Materials provided Start Marker
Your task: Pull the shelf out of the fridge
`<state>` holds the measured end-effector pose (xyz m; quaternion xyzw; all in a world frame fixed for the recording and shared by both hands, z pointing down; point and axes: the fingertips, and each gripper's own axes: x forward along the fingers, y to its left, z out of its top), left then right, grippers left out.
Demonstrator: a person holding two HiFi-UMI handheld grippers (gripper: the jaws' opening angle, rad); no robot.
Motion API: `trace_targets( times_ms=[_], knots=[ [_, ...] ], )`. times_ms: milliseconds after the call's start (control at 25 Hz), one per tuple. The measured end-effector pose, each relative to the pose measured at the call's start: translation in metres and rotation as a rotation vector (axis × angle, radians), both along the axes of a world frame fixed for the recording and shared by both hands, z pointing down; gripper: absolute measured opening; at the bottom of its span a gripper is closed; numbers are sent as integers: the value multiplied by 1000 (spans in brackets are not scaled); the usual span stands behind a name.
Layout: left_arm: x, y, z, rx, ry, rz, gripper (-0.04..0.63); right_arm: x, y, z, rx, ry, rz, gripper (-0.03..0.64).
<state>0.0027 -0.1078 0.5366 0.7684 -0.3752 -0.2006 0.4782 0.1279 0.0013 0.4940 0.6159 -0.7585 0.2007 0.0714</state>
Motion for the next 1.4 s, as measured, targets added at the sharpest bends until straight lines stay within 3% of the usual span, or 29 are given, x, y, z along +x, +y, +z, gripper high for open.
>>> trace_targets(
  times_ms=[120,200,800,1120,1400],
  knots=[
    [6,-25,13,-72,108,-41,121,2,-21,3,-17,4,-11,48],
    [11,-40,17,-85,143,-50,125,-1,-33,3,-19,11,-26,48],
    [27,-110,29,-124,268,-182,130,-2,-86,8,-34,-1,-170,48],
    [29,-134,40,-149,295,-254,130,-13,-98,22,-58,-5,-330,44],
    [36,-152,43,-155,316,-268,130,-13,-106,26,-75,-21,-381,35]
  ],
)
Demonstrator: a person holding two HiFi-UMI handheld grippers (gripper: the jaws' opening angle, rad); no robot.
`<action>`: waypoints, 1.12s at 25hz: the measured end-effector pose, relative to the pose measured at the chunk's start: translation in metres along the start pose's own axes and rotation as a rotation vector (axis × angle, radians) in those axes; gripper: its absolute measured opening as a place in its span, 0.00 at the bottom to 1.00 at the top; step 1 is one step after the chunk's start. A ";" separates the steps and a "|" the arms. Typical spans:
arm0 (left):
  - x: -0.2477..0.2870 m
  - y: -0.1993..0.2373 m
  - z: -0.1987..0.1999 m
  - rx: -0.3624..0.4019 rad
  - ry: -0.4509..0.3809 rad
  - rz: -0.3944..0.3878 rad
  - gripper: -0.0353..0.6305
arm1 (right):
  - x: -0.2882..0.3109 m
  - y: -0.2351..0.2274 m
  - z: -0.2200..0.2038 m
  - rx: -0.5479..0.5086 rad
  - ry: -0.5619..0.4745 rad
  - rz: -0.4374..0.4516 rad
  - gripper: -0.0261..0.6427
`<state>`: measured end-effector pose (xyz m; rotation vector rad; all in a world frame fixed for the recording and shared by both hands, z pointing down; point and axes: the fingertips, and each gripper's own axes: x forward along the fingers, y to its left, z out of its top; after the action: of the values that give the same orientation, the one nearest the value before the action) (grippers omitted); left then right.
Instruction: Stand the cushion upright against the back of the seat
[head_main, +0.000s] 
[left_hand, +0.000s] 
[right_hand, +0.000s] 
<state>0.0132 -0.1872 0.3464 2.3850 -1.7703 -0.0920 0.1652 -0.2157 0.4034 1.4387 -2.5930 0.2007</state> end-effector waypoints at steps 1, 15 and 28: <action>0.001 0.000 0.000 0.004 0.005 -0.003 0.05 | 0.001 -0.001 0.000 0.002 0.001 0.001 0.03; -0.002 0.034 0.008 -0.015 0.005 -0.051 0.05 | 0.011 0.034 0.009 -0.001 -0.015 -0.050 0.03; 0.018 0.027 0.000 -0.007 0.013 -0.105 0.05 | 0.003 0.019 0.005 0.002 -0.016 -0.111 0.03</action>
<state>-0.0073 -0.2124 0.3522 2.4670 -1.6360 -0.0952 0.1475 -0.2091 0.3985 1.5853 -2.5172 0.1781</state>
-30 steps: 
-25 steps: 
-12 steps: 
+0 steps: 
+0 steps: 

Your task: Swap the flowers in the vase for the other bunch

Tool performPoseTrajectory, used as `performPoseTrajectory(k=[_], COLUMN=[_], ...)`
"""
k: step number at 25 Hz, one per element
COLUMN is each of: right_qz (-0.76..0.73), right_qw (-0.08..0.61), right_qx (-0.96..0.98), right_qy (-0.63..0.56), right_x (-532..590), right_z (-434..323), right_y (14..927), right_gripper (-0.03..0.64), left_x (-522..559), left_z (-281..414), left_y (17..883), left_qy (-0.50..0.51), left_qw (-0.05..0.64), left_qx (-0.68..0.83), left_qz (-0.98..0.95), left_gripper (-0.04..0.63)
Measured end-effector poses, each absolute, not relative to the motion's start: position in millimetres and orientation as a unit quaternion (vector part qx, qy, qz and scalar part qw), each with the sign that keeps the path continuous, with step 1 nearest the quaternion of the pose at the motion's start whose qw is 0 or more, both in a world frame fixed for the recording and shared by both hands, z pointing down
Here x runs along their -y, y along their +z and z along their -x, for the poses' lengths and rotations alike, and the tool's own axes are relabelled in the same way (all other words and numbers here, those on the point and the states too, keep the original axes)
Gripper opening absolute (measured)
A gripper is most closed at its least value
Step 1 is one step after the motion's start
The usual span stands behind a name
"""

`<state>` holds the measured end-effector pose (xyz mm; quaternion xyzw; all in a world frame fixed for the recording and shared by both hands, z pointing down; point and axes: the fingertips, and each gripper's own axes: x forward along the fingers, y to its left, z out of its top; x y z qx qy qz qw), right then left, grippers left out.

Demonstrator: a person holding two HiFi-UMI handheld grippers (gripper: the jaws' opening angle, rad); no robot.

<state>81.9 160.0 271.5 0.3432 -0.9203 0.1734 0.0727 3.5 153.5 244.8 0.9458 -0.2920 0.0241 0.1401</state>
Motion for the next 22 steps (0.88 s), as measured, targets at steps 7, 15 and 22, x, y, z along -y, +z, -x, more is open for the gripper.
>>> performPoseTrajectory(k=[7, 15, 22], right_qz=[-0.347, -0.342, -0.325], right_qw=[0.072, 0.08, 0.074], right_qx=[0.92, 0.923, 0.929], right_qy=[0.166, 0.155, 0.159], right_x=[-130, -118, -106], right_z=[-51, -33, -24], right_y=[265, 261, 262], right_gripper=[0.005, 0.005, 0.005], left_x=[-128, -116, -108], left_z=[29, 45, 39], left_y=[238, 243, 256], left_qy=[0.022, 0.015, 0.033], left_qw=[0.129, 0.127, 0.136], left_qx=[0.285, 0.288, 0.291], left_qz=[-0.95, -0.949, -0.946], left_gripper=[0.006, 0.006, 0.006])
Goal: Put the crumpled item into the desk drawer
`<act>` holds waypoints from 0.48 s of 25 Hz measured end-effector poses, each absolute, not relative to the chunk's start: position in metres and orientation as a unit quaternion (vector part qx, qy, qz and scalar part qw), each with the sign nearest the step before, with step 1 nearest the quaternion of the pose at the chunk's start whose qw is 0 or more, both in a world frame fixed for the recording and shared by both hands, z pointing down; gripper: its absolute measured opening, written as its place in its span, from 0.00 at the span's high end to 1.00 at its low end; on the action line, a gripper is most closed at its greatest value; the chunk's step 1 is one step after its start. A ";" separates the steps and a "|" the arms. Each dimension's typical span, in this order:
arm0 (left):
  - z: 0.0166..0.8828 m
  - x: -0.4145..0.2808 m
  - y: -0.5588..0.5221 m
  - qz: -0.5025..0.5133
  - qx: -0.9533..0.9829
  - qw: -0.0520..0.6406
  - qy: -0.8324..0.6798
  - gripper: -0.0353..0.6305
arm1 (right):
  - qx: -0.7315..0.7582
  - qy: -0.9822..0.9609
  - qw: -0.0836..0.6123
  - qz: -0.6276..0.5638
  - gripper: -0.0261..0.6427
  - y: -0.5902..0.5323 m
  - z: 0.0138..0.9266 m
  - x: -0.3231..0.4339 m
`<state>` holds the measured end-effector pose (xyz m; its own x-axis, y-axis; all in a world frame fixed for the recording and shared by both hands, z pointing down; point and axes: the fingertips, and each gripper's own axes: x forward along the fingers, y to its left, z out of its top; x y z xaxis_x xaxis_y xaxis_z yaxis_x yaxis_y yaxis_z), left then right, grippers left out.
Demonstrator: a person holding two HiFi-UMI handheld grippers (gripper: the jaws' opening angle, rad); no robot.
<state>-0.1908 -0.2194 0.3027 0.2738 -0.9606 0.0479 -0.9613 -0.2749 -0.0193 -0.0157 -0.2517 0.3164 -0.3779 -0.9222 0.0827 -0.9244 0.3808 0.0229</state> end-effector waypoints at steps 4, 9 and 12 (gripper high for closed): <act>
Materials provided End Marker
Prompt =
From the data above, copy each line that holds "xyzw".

Response to the task =
`<state>` holds the measured end-effector pose (xyz m; quaternion xyzw; all in a world frame fixed for the recording and shared by both hands, z pointing down; point and axes: the fingertips, and each gripper's own axes: x forward along the fingers, y to its left, z out of its top), left then right, grippers left out.
`<state>` holds the measured end-effector pose (xyz mm; quaternion xyzw; all in a world frame fixed for the recording and shared by both hands, z pointing down; point and axes: the fingertips, and each gripper's own axes: x forward along the fingers, y to its left, z out of its top; x y z qx qy qz qw), right then left, grippers left out.

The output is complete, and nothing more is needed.